My thought process was that this system is available for about the same as a powercab plus JMRI interface, and would have way more power overhead than the base NCE system.

Instead I decided to just get a NCE SB5. Plunging this between the powercab and JMRI interface disables the base station and power functions of the powercab, and essentially turns it into a procab, meaning you can unplug the cab and your trains keep running.

Once I had the unit in hand I was surprised by how much smaller and lighter it was than I expected. I connected it up, restarted my laptop and launched JMRI. I reprogrammed a couple of turnouts and a locomotive that had been acting up with the PowerCab. Everything was normal except that the use programming track option is no longer available. You also cannot check your power draw anymore, as far as I can tell.

I then launched JMRI and everything worked great. I then unplugged the cab and ran everything off my cell phone and JMRI.

All the issues I had with the powercab were resolved. Locos ran perfect. Consists ran great, and my high power draw sound and smoke unit did not starve at high speed steps. Great.

Which got me thinking: why get the powercab at all? I got the SB5 from tower for the same price as the Powercab (ok about $3 more). JMRI interface costs the same either way. 

The only disadvantages I found were:

-the loss of use of programming track, which some decoders don't support that anyway.

-needing to add in a circuit breaker, which I should probably have anyway.

-loss of the momentum button, which is a big advantage with my MTH diesels consisted to non MTH locos.

I am thinking about just using the powercab as a programmer on its own track and just run everything elseoff my phone and laptop.

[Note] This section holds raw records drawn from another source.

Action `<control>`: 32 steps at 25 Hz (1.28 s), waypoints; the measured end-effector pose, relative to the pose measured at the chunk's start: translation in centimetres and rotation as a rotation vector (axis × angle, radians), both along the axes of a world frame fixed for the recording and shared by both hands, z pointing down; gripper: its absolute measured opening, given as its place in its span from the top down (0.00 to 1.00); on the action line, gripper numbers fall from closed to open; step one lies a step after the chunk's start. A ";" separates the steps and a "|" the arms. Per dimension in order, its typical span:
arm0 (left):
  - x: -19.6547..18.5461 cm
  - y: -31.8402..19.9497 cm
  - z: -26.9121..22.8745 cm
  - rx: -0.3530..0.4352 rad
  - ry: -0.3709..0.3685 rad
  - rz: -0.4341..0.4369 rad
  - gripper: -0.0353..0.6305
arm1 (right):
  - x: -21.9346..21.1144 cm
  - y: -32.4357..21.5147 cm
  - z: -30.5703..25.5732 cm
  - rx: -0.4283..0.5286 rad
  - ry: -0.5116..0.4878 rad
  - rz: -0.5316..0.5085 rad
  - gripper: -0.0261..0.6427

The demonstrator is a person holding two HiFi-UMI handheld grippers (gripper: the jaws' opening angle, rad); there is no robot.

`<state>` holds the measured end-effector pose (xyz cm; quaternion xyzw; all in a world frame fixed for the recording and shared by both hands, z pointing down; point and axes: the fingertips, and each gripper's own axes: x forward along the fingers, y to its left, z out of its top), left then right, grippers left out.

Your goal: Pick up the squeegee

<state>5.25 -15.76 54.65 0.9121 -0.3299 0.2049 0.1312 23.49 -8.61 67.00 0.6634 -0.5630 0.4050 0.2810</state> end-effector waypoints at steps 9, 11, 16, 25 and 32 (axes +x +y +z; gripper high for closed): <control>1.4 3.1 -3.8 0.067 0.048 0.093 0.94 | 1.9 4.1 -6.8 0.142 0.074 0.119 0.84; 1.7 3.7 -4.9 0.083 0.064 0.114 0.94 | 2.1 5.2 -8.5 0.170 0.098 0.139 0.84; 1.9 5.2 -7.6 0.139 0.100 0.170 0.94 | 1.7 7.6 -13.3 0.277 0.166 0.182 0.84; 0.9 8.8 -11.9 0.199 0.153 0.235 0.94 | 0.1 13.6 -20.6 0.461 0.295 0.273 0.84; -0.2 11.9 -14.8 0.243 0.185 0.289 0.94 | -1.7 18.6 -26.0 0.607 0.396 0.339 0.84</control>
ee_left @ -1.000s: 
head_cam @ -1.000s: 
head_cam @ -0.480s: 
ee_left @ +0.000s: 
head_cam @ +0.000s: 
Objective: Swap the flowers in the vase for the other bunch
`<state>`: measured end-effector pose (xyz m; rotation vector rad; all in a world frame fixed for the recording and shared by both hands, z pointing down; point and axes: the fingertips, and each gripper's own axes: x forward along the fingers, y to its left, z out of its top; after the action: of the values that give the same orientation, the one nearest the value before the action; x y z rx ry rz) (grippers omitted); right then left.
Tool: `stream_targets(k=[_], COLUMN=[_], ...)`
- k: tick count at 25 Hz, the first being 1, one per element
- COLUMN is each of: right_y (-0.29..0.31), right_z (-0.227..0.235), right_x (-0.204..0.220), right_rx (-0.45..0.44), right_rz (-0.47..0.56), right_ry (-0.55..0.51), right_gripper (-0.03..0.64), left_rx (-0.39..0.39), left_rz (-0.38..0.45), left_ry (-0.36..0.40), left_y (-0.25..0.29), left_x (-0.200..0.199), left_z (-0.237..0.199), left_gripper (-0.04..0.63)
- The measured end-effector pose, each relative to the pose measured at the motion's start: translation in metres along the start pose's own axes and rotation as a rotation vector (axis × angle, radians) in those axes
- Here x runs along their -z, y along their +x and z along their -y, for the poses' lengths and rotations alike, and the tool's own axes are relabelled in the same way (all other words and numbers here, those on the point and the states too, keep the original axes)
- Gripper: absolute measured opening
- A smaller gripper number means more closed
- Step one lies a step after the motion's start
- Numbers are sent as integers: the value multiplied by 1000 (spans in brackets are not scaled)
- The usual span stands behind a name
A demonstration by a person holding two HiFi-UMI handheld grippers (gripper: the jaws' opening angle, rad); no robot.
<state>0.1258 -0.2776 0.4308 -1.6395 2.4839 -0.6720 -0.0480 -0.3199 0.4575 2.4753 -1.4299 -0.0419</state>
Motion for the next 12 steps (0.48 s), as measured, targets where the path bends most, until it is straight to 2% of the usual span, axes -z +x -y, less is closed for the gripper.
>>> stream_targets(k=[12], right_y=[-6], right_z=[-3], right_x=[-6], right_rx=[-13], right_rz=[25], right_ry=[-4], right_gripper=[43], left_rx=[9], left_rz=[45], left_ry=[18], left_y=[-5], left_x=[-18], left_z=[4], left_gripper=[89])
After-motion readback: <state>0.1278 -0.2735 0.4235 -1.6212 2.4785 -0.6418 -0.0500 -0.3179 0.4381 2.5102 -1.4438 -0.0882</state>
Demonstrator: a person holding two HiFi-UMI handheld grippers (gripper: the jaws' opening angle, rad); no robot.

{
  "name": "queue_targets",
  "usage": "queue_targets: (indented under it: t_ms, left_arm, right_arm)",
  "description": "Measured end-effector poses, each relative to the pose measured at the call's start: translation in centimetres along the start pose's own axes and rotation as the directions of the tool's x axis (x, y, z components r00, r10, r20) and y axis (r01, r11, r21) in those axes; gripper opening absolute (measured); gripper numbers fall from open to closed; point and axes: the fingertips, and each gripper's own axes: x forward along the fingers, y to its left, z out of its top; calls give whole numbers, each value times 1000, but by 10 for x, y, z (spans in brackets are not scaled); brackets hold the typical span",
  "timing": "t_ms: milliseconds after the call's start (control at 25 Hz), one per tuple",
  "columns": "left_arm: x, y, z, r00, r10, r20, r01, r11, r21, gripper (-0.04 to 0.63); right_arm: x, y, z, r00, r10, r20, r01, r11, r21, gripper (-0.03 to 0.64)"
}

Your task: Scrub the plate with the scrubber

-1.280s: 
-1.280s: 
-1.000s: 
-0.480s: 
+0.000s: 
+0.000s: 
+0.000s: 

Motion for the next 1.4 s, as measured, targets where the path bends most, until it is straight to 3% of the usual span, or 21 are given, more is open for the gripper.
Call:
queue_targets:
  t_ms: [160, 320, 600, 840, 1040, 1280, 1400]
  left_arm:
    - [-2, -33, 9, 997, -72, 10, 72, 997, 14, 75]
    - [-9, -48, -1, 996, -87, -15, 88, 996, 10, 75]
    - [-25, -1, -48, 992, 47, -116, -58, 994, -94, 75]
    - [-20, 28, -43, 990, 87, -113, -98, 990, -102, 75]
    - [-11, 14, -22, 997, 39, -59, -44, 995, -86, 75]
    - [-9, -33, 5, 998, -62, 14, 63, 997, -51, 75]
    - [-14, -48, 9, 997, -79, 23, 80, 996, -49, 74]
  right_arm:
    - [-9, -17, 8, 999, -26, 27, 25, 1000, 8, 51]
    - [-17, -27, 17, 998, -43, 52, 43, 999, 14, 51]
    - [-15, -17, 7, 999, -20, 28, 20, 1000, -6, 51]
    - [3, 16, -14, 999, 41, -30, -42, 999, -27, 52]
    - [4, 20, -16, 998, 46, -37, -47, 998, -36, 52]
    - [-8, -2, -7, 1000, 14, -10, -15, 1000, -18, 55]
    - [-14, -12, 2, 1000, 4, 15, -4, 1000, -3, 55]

Thoughts, comments, suggestions?


----------



## gregc (Apr 25, 2015)

sounds like you really wanted a JMRI interface for controlling your locos. Not sure how well suited the powerCab is for this. It is both a command station, cab and booster.

fortunately, you can now program your locos on a separate programming track while still running the layout with your SB5. This is what most larger layouts do.

i think you would have paid a lot more for a NCE PowerPro which comes with a ProCab.


----------



## flyboy2610 (Jan 20, 2010)

The PowerCab is pretty much a stand alone unit. For what it was designed to do, it does it very well. Where the problems arise is trying to make it do something it wasn't designed for.


----------